State of C++ Static Analysis circa 2020

Take the following code:

#include <string_view>

int * f1()
{
    int x = 5;
    return &x;
}

struct V
{
    int * p;
};

V f2()
{
    int x = 5;
    return { &x };
}

std::string_view f3()
{
    char tmp[] = "tmp";
    return tmp;
}

All three functions obviously return dangling pointers to local stack variables. Let’s see what a few major compilers have to say on the matter.

g++ 10.1 -O2 -std=c++2a -fanalyzer -Wall -Wextra (link):

f1():
        xor     eax, eax
        ret
f2():
        lea     rax, [rsp-4]
        ret
f3():
        mov     eax, 3
        lea     rdx, [rsp-4]
        ret
<source>: In function 'int* f1()':
<source>:6:12: warning: address of local variable 'x' returned [-Wreturn-local-addr]
    6 |     return &x;
      |            ^~

In addition to the warning in f1, it even zapped the pointer to nullptr. An interesting choice, with which not everyone agrees, but in my opinion returning a null pointer is much better than returning a dangling pointer to just-deallocated stack memory… which is exactly what happens in f2 and f3.

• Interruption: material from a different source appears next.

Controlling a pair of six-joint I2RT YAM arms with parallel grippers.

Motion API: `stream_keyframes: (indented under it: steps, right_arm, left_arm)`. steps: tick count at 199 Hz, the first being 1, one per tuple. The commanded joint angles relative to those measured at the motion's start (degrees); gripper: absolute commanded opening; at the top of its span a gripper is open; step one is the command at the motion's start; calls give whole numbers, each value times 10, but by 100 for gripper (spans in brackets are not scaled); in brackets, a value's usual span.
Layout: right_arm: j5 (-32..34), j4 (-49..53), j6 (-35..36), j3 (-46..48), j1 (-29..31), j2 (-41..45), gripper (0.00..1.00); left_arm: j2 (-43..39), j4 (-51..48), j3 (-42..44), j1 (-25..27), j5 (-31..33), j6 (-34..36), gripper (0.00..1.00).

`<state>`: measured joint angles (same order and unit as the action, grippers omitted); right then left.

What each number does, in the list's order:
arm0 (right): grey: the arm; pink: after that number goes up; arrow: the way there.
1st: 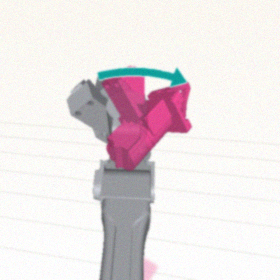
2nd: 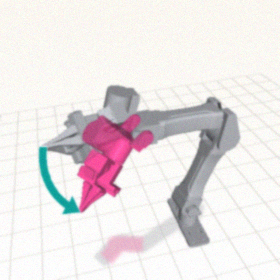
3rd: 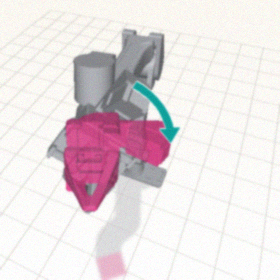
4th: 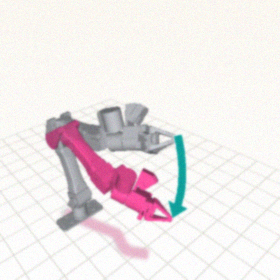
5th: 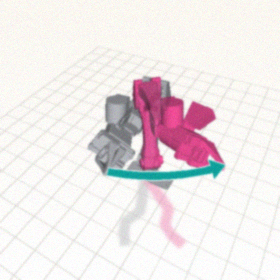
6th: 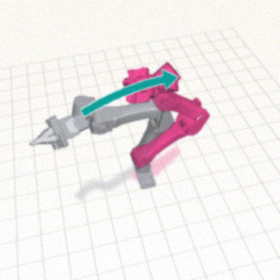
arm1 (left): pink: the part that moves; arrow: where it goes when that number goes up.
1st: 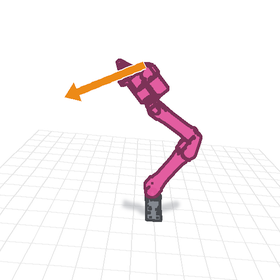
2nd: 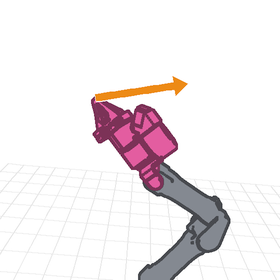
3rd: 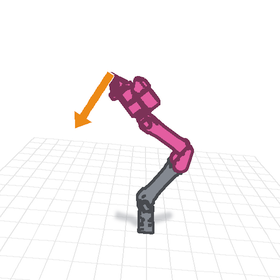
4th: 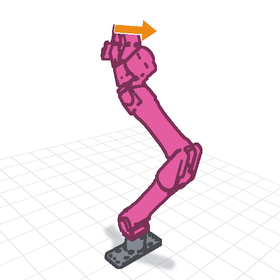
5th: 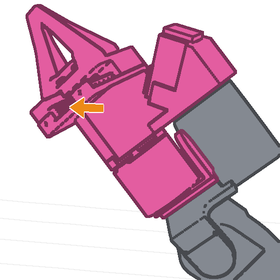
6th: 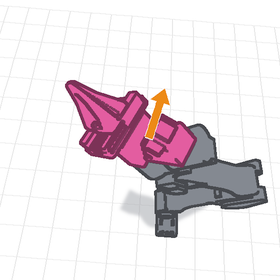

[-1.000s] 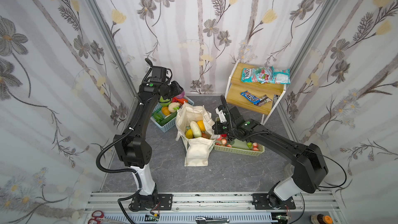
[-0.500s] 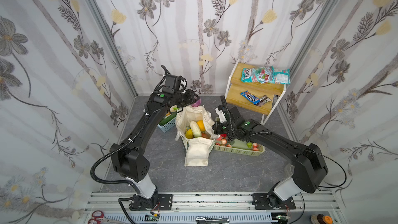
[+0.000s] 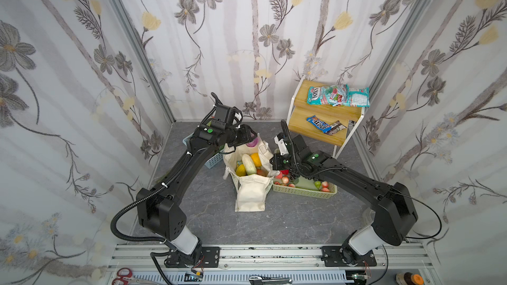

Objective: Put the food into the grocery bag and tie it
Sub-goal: 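Lower the purple cabbage into the tote and open the left gripper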

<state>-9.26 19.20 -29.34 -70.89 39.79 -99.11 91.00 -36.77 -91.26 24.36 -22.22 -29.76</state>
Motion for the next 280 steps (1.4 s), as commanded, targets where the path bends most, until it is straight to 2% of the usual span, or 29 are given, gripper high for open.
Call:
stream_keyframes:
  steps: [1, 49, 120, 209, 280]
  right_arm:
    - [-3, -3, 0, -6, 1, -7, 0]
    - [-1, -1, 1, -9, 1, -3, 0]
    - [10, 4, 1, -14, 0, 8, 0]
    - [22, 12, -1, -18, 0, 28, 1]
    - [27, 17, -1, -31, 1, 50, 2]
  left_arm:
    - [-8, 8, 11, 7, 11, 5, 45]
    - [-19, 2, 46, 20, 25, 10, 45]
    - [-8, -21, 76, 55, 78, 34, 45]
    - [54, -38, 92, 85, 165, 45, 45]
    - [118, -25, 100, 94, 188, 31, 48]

Let’s try Microsoft cl.exe 19.24 /O2 /std:c++latest /W4 /analyze (link):

<source>(6) : warning C4172: returning address of local variable or temporary: x
<source>(17) : warning C4172: returning address of local variable or temporary: x

That’s better, but not better enough. std::string_view is a rather important type, and a potential rich source of lifetime mistakes.

Maybe Intel icc 19.0.1 -O2 -std=c++17 -Wall -Wextra (link) will fare better?

<source>(6): warning #1251: returning pointer to local variable
      return &x;
             ^

Sadly, not really. clang++ 10.0.0 -O2 -std=c++2a -Wall -Wextra (link) is our last hope.

<source>:6:13: warning: address of stack memory associated with local variable 'x' returned [-Wreturn-stack-address]
    return &x;
            ^
<source>:17:15: warning: address of stack memory associated with local variable 'x' returned [-Wreturn-stack-address]
    return { &x };
              ^

Good but not still good enough.

Everything is lost, then? We’ll never have compilers that catch obvious lifetime mistakes?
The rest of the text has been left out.